External Beam Radiation

What is it?
  • External beam radiation delivers therapeutic x-rays to a localized area in order to kill cancer cells.
  • May be a good option if age or general health makes surgery too risky.
  • Can be used in combination with other treatments although surgical removal of the prostate is very difficult after radiotherapy.
3-Dimensional Conformal Radiation and Intensity Modulated Radiation are commonly used techniques. They use either CT scans or MRIs to pinpoint where radiation is needed. The radiation beams “conform” to the prostate, sparing neighbouring tissue. This allows the
delivery of high-dose radiation to cancerous areas while minimizing risk of damage to healthy cells.

What is done?
  • Radiation works by interfering with cell division. Because normal cells are affected along with cancerous ones, radiation is given in small doses over a period of eight weeks.
  • Usually treatment is given Monday–Friday, with a break on weekends to give the healthy cells some time to recover.
What to expect?

Before treatment:
You will have one or more planning sessions (with different scans or x-rays) to identify the exact area to be treated.

During treatment:
  • A machine sends painless high-energy beams into your body. You will be fully awake for the treatment.
  • One session takes 10–30 minutes. No hospitalization is needed.
  • During treatment you will have regular meetings with your radiation oncologist to monitor side-effects and review your progress.
After treatment:
You will have follow-up appointments and PSA tests to check how effective the treatment has been.

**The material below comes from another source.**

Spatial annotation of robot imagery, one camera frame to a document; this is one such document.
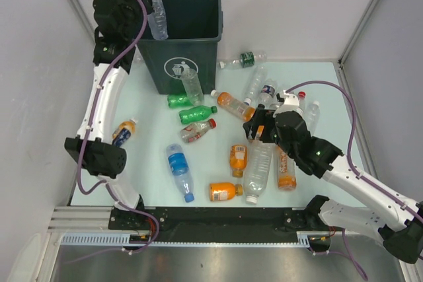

Prostate Cancer Canada graciously acknowledges the Princess Margaret Cancer Centre for sharing this video with us.

Side effects and risks

Immediate side-effects:
  • May appear within a few weeks of radiation and disappear someweeks after treatment has ended.
  • Some men experience fatigue, decreased energy, weight loss or changes in appetite.
  • Less common are gastrointestinal or rectal problems such as diarrhea, pain during defecation and rectal bleeding.
  • Urinary problems are also possible e.g., blood in the urine, frequent urination, urine leakage.
Long-term side-effects:
  • Low risk of changes to the rectum that results in bleeding after bowel movements, which in rare cases (less than 5%) requires a local out-patient procedure to repair the damage
  • Very rare risk (less than 5% within ten years of treatment) that modern external beam radiation causes another cancer within the radiation field.
    These may appear anywhere from 6 months to several years after treatment.
  • Side-effects can range from scar tissue in the urinary passage (causing a slow urinary stream) to infertility.
  • Erectile dysfunction may occur in up to 50% of patients 
    (though many of which can achieve an erection with the use of prescription medicines).